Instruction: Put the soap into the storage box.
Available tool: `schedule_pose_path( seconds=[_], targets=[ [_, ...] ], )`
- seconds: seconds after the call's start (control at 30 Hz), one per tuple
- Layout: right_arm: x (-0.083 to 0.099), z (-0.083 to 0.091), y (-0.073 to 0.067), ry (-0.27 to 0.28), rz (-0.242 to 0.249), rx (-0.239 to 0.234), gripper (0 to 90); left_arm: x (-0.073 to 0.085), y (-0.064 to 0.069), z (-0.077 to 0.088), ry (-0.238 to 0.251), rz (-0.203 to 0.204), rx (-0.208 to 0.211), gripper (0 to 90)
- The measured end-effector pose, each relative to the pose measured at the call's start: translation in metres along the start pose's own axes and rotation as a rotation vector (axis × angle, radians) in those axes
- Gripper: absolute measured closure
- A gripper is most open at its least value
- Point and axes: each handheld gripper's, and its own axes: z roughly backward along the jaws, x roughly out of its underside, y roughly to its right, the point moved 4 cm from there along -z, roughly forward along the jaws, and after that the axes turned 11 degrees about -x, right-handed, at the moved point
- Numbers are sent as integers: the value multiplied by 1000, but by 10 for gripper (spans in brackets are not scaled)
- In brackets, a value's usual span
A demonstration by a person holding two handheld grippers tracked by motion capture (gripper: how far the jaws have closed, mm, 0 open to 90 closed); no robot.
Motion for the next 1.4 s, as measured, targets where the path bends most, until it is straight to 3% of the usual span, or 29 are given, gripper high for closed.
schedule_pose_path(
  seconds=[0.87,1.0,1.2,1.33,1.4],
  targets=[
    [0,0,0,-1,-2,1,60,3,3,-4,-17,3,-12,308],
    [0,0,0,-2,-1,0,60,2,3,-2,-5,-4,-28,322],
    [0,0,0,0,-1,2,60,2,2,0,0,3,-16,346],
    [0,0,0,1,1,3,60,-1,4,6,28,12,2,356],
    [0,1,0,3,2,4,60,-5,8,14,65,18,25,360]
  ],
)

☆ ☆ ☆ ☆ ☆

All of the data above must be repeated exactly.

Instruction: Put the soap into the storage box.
Available tool: `schedule_pose_path( seconds=[_], targets=[ [_, ...] ], )`
- seconds: seconds after the call's start (control at 30 Hz), one per tuple
- Layout: right_arm: x (-0.083 to 0.099), z (-0.083 to 0.091), y (-0.073 to 0.067), ry (-0.27 to 0.28), rz (-0.242 to 0.249), rx (-0.239 to 0.234), gripper (0 to 90); left_arm: x (-0.073 to 0.085), y (-0.064 to 0.069), z (-0.077 to 0.088), ry (-0.238 to 0.251), rz (-0.203 to 0.204), rx (-0.208 to 0.211), gripper (0 to 90)
- The measured end-effector pose, each relative to the pose measured at the call's start: translation in metres along the start pose's own axes and rotation as a rotation vector (axis × angle, radians) in those axes
- Gripper: absolute measured closure
- A gripper is most open at its least value
- Point and axes: each handheld gripper's, and its own axes: z roughly backward along the jaws, x roughly out of its underside, y roughly to its right, the point moved 4 cm from there along -z, roughly forward along the jaws, and after that the axes turned 11 degrees about -x, right-handed, at the moved point
- Numbers are sent as integers: the value multiplied by 1000, but by 10 for gripper (spans in brackets are not scaled)
- In brackets, a value's usual span
A demonstration by a person holding two handheld grippers tracked by motion capture (gripper: how far the jaws have closed, mm, 0 open to 90 closed); no robot.
Motion for the next 1.4 s, as measured, targets where the path bends most, until it is straight to 3% of the usual span, or 29 are given, gripper high for closed.
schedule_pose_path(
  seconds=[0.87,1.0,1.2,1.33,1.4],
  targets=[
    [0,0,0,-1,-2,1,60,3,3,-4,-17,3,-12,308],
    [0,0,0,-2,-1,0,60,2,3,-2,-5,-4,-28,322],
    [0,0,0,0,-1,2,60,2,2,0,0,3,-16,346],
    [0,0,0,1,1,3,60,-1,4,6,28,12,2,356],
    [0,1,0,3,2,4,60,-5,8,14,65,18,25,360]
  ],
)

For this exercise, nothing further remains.